Being a git about everything (IT Automation)

This is the fourth in a series of using git as part of interesting solutions to problems.

The first is here: Intro

Leveraging git to help enable automated IT

Doing IT for computers involves installing software, configuring things, doing backups, updates, etc. The ultimate IT is one that ‘simply works’ and involves almost no human interaction even in failure situations. Ideally IT should be equivalent to a macro-level program that does everything that does not require touching a physical machine.

This IT-as-program has become easier and easier over the last many years with better and more standardized operating systems, free software that does not require annoying human interaction during installation, and virtualization on top of physical hardware that makes provisioning and reprovisioning easier. With cloud computing, IT-as-program becomes almost a necessity as hundreds of virtual computers are created, updated, failed, migrated, and decommissioned.

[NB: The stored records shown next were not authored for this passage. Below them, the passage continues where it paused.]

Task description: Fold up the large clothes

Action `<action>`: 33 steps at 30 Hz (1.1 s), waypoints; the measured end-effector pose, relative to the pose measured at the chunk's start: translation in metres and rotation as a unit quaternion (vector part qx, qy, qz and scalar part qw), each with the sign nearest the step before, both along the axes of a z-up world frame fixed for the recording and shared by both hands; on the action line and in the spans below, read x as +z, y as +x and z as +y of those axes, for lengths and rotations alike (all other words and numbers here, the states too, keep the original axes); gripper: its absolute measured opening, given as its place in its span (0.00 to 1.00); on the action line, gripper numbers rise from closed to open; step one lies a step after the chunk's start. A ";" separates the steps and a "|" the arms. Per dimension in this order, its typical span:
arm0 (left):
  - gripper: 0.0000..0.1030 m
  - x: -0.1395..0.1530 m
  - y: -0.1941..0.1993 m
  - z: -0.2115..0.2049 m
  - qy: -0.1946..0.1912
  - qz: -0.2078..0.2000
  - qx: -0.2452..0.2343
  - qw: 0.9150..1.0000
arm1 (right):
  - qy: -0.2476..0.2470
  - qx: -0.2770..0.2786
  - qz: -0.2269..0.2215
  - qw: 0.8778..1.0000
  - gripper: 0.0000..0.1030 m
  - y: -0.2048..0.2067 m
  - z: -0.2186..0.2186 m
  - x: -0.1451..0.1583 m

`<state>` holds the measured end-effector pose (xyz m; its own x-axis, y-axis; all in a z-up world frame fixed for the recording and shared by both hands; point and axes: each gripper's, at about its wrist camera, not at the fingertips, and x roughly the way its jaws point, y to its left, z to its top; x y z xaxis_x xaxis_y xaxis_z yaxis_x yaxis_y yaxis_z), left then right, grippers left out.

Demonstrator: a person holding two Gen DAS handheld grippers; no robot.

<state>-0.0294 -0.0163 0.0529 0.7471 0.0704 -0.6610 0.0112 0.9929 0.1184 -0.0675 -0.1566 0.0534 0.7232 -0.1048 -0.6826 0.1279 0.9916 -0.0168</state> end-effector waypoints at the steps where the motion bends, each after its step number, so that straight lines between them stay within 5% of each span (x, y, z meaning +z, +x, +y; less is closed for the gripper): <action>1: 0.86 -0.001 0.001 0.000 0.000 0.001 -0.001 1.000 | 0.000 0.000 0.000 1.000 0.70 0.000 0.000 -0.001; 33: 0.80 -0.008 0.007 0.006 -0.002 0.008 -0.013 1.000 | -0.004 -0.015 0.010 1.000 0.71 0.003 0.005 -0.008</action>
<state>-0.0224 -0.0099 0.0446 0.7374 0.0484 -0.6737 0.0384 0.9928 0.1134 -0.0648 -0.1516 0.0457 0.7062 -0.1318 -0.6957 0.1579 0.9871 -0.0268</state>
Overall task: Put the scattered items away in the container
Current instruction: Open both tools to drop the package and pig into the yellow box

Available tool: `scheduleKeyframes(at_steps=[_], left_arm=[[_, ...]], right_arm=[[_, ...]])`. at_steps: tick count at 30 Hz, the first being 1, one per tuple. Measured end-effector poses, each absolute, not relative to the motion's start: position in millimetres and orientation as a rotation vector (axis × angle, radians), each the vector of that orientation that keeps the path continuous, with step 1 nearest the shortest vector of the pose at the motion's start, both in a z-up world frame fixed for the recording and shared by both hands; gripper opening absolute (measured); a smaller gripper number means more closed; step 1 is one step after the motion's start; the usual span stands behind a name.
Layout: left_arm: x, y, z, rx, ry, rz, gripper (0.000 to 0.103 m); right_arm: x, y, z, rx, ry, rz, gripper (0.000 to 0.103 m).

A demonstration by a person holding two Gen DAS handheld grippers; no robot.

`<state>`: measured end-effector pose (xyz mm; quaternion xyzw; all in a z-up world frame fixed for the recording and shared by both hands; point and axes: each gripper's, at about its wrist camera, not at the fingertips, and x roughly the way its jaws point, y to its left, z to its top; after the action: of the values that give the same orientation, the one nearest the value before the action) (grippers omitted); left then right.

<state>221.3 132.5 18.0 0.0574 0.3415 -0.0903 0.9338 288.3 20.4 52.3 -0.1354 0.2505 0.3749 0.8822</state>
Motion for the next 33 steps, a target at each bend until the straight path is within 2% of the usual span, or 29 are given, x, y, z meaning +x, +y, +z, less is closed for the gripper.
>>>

Git alone doesn’t enable IT-as-program but it can be a core component in many areas. Among these are:

Easy ‘Live IT’ servers
A Push-Me-Pull-You model for continual deployment
Server presence

Having git as a core piece of IT infrastructure enables thousands of machines to very rapidly react (within a minute or two) without needing a heavy infrastructure. You simply need one or two (for redundancy) git servers, of which one can be GitHub or a similar free or inexpensive service. Other technologies in this space have significantly more complicated servers, are more likely to be SPOFs (Single points of failures) or bottlenecks, and are much more expensive as a service.

Easy ‘Live IT’ servers

A ‘Live IT’ server is one that can automatically do new things when something about the IT world changes. This is not referring to how sophisticated the applications on a server are, but whether the server itself can manage upgrades or other configuration changes to itself. Examples are:

Deploying new version of a Java war or a Rails app
Doing database backups and offloads
Offloading or deleting logs (that are harder than logrotate)
Reacting to simple configuration changes
Reacting to server presence changes

There are a number of ways to do the activities listed above, from manually interacting with machines, through cron jobs, mass ‘push’ model interactions (e.g. Capistrano), and finally puppetry via Chef and similar. I have found almost all of these to be lacking in many ways, including:

Lack of documented change-to-server
Difficulty in rolling back changes
Not scaling nicely (one client hitting many servers, or many servers doing queries against another server)
Lack of flexibility
Slowness or non-responsiveness (delays) of applying changes
Differences from ‘bootstrap’ of cloud servers

Pull Model

A different approach leveraging Git (or any other DVCS) seems to produce much simpler and more powerful solutions. The approach is composed of:

A git repository that has working scripts (in any language people like, including Chef-solo)
A simple bootstrap script that clones the repository and calls an init.sh script in it
A cron job that is set up by the init.sh script. This cron job executes every minute
- Goes into the working git repository
- Does a pull to get the latest version of scripts
- Then calls into a work.sh script

This flow enables activity at every minute, using the latest version of the git repository, and with very little overhead for the core behavior. Advantages are:

All changes to a server are caused by one or more git repositories changing. Servers can even publish there status by showing the git revision they are on.
Rolling back changes is simply reversing a commit
The only centralized activity is the git fetch which is very simple and fast.
So far the only constraint is the time is every minute, and that could be sub-minute but needing that is rare
Delays are at most a minute, and again that could easily become less (but not sub-second)
The behavior is actually the same as bootstrapping a server. A bootstrap is just the first minute of work.

Example-1

Example-1 is the initial example of this model. The repository is

https://github.com/markfussell/giteveryrepo3/

with the CloudFormation template being:

https://github.com/markfussell/giteveryrepo3/blob/master/it/aws/cloudformation/GitEverythingServer3.template

This has a UserData section which does the initial bootstrap of cloning the repository and calling an init script inside it.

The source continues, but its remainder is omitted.